§ **WORK ITEM**: When you reach the line containing "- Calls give" in the entries below, start writing out each line exactly, and stop after the line containing "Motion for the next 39".
+++ EXTRACTED RECORDS +++
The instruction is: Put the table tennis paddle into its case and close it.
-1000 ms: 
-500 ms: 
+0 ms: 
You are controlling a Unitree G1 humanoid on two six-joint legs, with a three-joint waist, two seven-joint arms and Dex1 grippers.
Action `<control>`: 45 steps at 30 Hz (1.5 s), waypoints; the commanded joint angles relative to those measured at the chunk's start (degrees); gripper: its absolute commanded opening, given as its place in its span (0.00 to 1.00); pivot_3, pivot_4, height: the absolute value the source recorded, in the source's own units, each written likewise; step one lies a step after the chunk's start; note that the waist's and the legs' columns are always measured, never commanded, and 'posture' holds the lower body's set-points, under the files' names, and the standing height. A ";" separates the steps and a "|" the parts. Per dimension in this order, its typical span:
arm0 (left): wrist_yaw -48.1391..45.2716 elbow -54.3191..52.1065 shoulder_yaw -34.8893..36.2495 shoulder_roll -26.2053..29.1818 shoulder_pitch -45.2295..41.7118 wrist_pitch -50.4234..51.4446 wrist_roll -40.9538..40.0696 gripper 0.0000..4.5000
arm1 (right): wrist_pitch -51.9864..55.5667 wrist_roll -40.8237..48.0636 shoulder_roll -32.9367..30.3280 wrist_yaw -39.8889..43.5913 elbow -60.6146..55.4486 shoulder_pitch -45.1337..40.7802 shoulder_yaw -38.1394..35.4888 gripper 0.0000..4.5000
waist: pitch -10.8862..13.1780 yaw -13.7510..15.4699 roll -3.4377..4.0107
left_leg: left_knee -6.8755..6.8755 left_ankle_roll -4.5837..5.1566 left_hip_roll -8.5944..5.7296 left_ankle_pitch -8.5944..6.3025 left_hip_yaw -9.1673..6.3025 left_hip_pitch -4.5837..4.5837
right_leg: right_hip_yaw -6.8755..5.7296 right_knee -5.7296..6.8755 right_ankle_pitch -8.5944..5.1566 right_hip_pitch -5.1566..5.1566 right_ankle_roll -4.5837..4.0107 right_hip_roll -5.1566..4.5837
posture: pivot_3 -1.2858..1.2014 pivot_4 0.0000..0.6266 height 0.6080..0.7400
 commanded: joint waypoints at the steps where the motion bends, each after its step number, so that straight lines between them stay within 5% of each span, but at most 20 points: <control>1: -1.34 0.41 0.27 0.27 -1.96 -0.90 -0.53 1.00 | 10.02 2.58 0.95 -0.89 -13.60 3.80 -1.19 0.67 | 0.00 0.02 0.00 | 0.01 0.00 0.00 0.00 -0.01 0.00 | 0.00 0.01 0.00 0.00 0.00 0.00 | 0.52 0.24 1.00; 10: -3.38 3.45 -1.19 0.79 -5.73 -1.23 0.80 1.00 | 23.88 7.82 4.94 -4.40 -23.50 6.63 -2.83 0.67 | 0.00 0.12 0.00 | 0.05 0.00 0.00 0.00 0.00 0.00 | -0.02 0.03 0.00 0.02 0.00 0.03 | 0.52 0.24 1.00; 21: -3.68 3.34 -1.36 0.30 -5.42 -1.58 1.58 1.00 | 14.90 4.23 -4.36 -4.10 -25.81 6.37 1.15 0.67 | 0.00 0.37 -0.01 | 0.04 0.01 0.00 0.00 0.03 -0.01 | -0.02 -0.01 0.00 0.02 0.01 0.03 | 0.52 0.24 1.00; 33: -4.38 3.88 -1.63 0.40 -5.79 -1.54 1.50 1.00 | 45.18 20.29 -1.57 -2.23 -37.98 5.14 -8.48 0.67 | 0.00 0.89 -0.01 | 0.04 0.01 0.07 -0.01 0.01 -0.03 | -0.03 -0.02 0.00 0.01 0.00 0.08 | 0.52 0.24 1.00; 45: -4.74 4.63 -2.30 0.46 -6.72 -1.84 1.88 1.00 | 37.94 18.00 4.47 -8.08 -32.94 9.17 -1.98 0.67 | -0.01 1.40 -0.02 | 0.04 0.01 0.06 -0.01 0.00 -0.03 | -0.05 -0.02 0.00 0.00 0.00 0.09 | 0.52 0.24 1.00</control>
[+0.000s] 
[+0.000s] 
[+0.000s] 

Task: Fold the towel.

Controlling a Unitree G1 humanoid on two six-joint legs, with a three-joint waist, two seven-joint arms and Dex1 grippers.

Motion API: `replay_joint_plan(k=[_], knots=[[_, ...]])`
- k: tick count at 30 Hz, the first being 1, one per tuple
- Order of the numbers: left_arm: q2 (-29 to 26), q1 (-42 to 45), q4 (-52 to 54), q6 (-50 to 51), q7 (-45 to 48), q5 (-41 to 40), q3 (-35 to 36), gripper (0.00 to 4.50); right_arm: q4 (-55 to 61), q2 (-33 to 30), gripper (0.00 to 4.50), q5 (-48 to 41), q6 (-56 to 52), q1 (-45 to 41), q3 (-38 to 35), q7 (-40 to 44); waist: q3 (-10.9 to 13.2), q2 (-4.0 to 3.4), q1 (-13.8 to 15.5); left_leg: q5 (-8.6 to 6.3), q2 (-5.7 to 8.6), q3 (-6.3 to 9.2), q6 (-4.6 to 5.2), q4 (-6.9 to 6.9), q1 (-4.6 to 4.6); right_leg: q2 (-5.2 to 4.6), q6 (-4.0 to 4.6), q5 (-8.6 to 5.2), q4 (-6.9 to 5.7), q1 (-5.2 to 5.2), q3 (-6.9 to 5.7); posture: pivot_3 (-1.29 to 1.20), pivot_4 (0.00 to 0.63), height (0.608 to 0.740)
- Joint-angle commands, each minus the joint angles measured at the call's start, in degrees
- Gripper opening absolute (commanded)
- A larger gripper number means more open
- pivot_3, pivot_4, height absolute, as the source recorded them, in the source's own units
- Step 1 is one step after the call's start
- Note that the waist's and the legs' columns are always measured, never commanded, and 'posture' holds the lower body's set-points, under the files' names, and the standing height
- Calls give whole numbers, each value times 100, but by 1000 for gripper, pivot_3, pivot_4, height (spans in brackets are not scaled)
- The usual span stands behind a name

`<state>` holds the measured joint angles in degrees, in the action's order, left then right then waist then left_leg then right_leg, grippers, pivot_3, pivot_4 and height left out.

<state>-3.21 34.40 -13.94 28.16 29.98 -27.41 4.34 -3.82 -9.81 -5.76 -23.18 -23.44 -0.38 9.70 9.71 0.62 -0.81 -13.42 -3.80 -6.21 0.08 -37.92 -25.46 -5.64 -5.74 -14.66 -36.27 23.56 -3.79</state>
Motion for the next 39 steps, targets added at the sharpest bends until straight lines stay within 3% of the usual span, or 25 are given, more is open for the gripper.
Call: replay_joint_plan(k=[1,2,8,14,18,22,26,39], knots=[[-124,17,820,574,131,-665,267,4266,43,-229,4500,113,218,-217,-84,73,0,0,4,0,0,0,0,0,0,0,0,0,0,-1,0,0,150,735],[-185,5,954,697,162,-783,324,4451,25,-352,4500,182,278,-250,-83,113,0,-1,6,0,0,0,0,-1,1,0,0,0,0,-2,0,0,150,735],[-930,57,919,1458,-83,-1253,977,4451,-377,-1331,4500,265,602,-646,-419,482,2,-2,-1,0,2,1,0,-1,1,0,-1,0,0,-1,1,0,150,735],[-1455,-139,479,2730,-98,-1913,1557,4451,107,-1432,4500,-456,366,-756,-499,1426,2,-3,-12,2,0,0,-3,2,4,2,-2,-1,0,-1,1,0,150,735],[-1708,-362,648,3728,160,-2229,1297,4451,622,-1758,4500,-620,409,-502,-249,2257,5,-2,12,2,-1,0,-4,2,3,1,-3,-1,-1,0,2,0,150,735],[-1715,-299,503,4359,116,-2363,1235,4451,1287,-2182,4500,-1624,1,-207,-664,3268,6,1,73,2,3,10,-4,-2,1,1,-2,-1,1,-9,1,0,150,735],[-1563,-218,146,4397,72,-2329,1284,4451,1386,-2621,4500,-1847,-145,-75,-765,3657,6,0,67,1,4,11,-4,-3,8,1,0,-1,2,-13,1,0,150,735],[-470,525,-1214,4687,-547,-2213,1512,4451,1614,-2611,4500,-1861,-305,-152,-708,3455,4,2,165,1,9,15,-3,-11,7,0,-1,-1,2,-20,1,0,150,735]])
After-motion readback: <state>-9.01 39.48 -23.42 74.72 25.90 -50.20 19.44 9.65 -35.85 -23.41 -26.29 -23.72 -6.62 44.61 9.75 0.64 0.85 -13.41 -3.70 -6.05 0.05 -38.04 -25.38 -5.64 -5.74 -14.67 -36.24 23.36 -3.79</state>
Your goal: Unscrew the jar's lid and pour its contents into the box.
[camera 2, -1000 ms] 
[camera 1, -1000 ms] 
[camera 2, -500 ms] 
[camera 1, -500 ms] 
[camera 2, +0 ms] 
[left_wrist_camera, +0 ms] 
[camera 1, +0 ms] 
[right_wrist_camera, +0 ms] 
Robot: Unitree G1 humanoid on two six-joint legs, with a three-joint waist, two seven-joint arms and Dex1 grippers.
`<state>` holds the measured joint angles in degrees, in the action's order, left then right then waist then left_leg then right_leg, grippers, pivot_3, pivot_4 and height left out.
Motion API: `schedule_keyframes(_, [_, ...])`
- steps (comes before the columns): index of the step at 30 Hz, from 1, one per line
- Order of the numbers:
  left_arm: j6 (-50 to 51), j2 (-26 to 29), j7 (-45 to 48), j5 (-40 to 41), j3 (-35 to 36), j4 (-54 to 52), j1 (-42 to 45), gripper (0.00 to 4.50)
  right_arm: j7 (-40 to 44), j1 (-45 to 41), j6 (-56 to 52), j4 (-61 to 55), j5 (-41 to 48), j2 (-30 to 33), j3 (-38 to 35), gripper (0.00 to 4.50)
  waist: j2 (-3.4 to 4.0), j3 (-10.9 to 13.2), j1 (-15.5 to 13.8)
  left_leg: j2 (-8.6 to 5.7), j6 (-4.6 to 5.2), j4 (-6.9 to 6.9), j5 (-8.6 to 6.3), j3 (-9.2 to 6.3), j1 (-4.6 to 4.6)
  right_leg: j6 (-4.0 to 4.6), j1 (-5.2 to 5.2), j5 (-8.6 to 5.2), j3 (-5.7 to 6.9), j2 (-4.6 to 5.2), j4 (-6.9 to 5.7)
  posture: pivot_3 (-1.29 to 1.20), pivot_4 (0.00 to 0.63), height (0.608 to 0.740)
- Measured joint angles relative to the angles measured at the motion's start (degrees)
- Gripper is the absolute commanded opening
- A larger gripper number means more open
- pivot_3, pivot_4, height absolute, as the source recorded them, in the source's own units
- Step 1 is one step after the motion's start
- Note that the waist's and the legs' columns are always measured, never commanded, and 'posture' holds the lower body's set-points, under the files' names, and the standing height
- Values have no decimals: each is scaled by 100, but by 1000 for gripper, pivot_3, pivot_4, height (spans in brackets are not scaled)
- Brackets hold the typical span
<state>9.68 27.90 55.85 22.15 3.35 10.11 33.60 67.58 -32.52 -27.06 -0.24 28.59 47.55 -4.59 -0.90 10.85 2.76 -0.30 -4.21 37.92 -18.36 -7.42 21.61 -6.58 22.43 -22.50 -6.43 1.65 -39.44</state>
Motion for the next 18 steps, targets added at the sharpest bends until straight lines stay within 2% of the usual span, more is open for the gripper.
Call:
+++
§ **EXPECTED OUTPUT**:
- Calls give whole numbers, each value times 100, but by 1000 for gripper, pivot_3, pivot_4, height (spans in brackets are not scaled)
- The usual span stands behind a name

`<state>` holds the measured joint angles in degrees, in the action's order, left then right then waist then left_leg then right_leg, grippers, pivot_3, pivot_4 and height left out.

<state>-3.21 34.40 -13.94 28.16 29.98 -27.41 4.34 -3.82 -9.81 -5.76 -23.18 -23.44 -0.38 9.70 9.71 0.62 -0.81 -13.42 -3.80 -6.21 0.08 -37.92 -25.46 -5.64 -5.74 -14.66 -36.27 23.56 -3.79</state>
Motion for the next 39 steps, targets added at the sharpest bends until straight lines stay within 3% of the usual span, or 25 are given, more is open for the gripper.

The exercise asks for nothing more than this.